Podolyan Yevgeniy, Karypis George
University of Minnesota, Department of Computer Science and Computer Engineering, Minneapolis, Minnesota 55455, USA.
J Chem Inf Model. 2009 Jan;49(1):13-21. doi: 10.1021/ci8002478.
The knowledge of a pharmacophore, or the 3D arrangement of features in the biologically active molecule that is responsible for its pharmacological activity, can help in the search and design of a new or better drug acting upon the same or related target.

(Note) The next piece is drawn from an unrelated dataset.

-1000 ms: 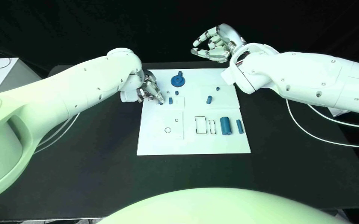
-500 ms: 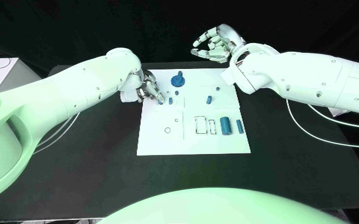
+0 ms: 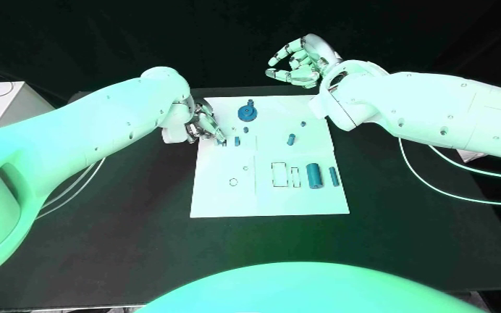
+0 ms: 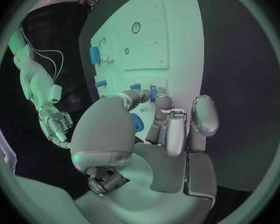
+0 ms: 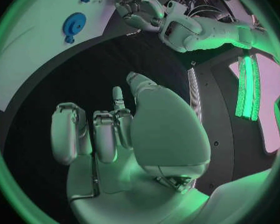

In this paper, we describe two new algorithms based on the frequent clique detection in the molecular graphs. The first algorithm mines all frequent cliques that are present in at least one of the conformers of each (or a portion of all) molecules. The second algorithm exploits the similarities among the different conformers of the same molecule and achieves an order of magnitude performance speedup compared to the first algorithm. Both algorithms are guaranteed to find all common pharmacophores in the data set, which is confirmed by the validation on the set of molecules for which pharmacophores have been determined experimentally. In addition, these algorithms are able to scale to data sets with arbitrarily large number of conformers per molecule and identify multiple ligand binding modes or multiple binding sites of the target.
药效团知识,即生物活性分子中负责其药理活性的特征的三维排列,有助于寻找和设计作用于相同或相关靶点的新的或更好的药物。在本文中,我们描述了两种基于分子图中频繁团检测的新算法。第一种算法挖掘每个(或所有分子的一部分)分子的至少一个构象中存在的所有频繁团。第二种算法利用同一分子不同构象之间的相似性,与第一种算法相比,实现了一个数量级的性能加速。两种算法都能保证找到数据集中所有常见的药效团,这在已通过实验确定药效团的分子集上的验证中得到了证实。此外,这些算法能够扩展到每个分子具有任意大量构象的数据集,并识别靶点的多种配体结合模式或多个结合位点。